WHAT IS NEEDED:
The lines to print run from the top of the material below to the line with "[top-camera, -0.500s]", inclusive; please copy them exactly, without pictures.
==================================================
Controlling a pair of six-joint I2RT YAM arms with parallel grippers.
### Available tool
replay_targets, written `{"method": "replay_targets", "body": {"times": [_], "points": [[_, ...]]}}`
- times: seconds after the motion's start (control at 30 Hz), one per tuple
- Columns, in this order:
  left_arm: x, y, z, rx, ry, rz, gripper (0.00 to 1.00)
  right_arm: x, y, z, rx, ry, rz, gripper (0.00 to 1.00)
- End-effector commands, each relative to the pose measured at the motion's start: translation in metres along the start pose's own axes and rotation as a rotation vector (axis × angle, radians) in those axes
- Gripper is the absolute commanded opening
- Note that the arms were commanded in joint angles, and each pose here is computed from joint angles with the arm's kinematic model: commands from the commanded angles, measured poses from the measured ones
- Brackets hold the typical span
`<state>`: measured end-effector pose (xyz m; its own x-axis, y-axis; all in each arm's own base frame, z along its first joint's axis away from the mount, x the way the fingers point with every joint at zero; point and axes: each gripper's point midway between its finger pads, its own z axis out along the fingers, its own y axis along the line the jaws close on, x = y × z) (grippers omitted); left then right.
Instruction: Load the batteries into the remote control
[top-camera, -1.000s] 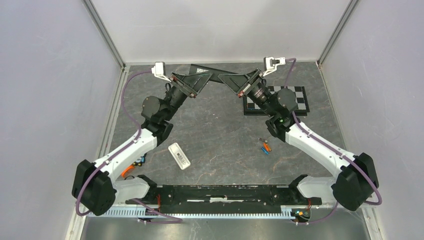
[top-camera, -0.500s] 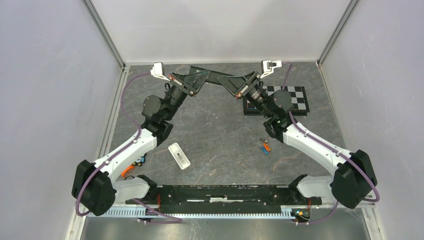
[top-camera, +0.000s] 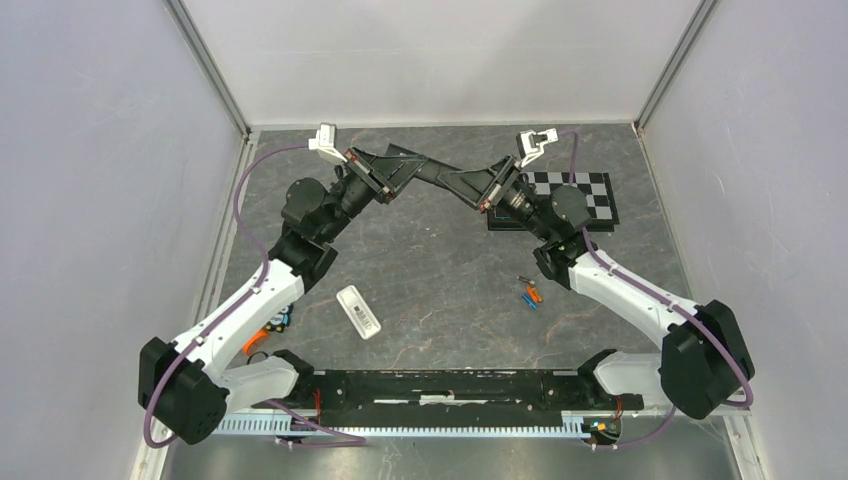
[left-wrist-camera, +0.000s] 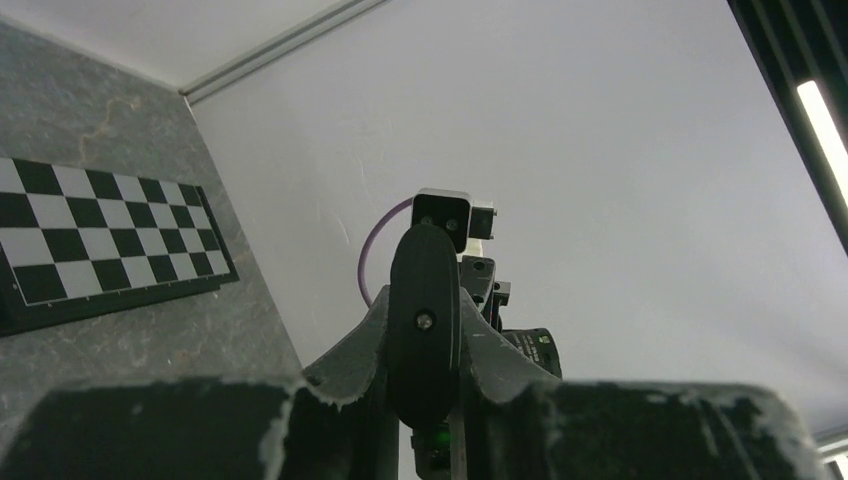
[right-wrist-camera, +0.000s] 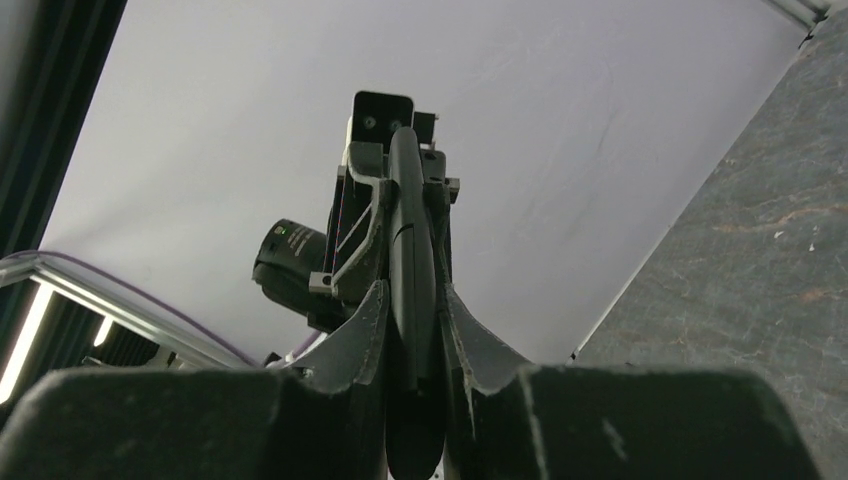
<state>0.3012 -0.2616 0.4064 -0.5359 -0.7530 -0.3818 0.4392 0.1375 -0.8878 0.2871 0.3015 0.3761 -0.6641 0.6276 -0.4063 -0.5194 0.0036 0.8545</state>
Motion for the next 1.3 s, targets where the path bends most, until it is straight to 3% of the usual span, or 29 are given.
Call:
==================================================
SOLUTION TO THE PROBLEM:
Controlling a pair of six-joint I2RT YAM arms with parallel grippers.
### Available tool
replay_targets, written `{"method": "replay_targets", "body": {"times": [_], "points": [[_, ...]]}}`
- times: seconds after the motion's start (control at 30 Hz), one per tuple
- Columns, in this order:
  left_arm: x, y, z, rx, ry, rz, gripper (0.00 to 1.00)
  right_arm: x, y, z, rx, ry, rz, gripper (0.00 to 1.00)
- End-effector commands, each relative to the pose measured at the motion's start: translation in metres along the start pose's own axes and rotation as a rotation vector (axis × angle, radians) in those axes
- Gripper is the absolute commanded opening
- Note that the arms were commanded in joint angles, and each pose here is computed from joint angles with the arm's kinematic model: commands from the commanded angles, measured poses from the measured ones
- Brackets hold the typical span
`<state>`: measured end-effector pose (xyz m; its own x-axis, y-axis; all in each arm's own base frame, z along its first joint's axis away from the mount, x the way the fingers point with every joint at zero; point and axes: each gripper's point midway between its finger pads, its own z axis out along the fingers, its own y axis along the line the jaws close on, x = y × z) (grippers omitted); left then right.
Instruction: Load the batteries into the remote control
[top-camera, -1.000s] 
[top-camera, -0.500s] 

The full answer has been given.